Aku terdiam dan tersenyum. "Baik, sangat baik."

.

Jadi, kisahku bermula di mana aku dan Ayah yang selalu bertengkar, ia sering memarahiku karena aku dan teman-temanku saat di kota sering berbuat ulah dan memalukan nama keluargaku. Jarang pulang ke rumah, yang notabene kehidupanku hanyalah peminum—pemalas yang menghambur-hamburkan uang mereka. Dan kuputuskan untuk pergi dari rumah, saat itu Claire masih tinggal di rumah bersama ibu. Sebelum terakhir kudengar dia ingin mandiri. Hmm, aku rindu Ibuku biasanya dia yang selalu membelaku saat aku dan Ayah mulai adu mulut. Aku rindu masakannya.

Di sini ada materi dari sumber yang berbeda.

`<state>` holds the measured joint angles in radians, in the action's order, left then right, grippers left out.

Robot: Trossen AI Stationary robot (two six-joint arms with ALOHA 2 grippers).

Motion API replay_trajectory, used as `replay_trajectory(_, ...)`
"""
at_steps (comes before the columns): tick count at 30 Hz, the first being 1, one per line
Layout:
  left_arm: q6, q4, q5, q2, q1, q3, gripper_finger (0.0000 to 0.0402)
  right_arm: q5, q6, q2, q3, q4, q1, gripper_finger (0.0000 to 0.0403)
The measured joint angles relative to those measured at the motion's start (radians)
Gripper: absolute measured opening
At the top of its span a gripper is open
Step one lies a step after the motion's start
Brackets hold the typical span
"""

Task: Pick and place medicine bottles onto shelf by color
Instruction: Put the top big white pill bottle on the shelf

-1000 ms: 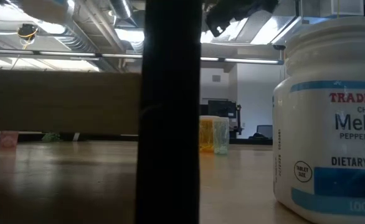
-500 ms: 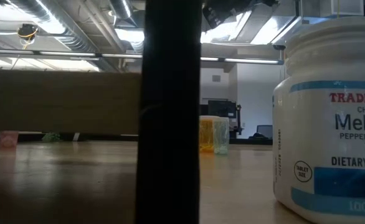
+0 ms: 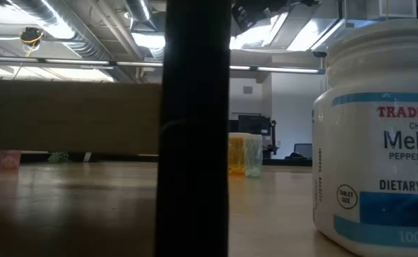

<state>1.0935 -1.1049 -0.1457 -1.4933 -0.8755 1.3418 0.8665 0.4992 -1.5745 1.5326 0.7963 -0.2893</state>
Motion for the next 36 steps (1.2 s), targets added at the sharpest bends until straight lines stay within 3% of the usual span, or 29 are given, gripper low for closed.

Saat aku keluar rumah, aku jadi ingat masa kecilku di desa kakek. Mungkin akan mengobati rasa sakitku bila aku ke desa kakek, tapi justru kabar duka yang kuterima. Kakek telah meninggal tanpa kabar dan mewarisi kebunnya padaku. Saat itu, aku diberi pilihan bila aku bisa mensukseskan kebun kakek pada masa tiga tahun, maka sepenuhnya kebun ini akan jadi milikku. Bila tidak, aku akan diusir dari desa ini. Sebenarnya aku tidak tertarik sama sekali untuk mengurus kebun. Tapi melihat kebun kakek, nostalgia menyerang otakku. Aku teringat akan 'dia' teman kecilku yang bodohnya bahkan ku tak tahu namanya. Mungkin tiga tahun bila bisa bertemu dengannya, itu bisa menyenangkan. Dan aku juga tidak mau dianggap remeh oleh Ayah lagi, dan kakek tidak akan dibuat malu karena telah mewariskan kebunnya padaku. Mungkin, aku bisa punya hidup yang baru di Mineral Town ini.

Kabarku sangat baik, Claire. Sangat Baik.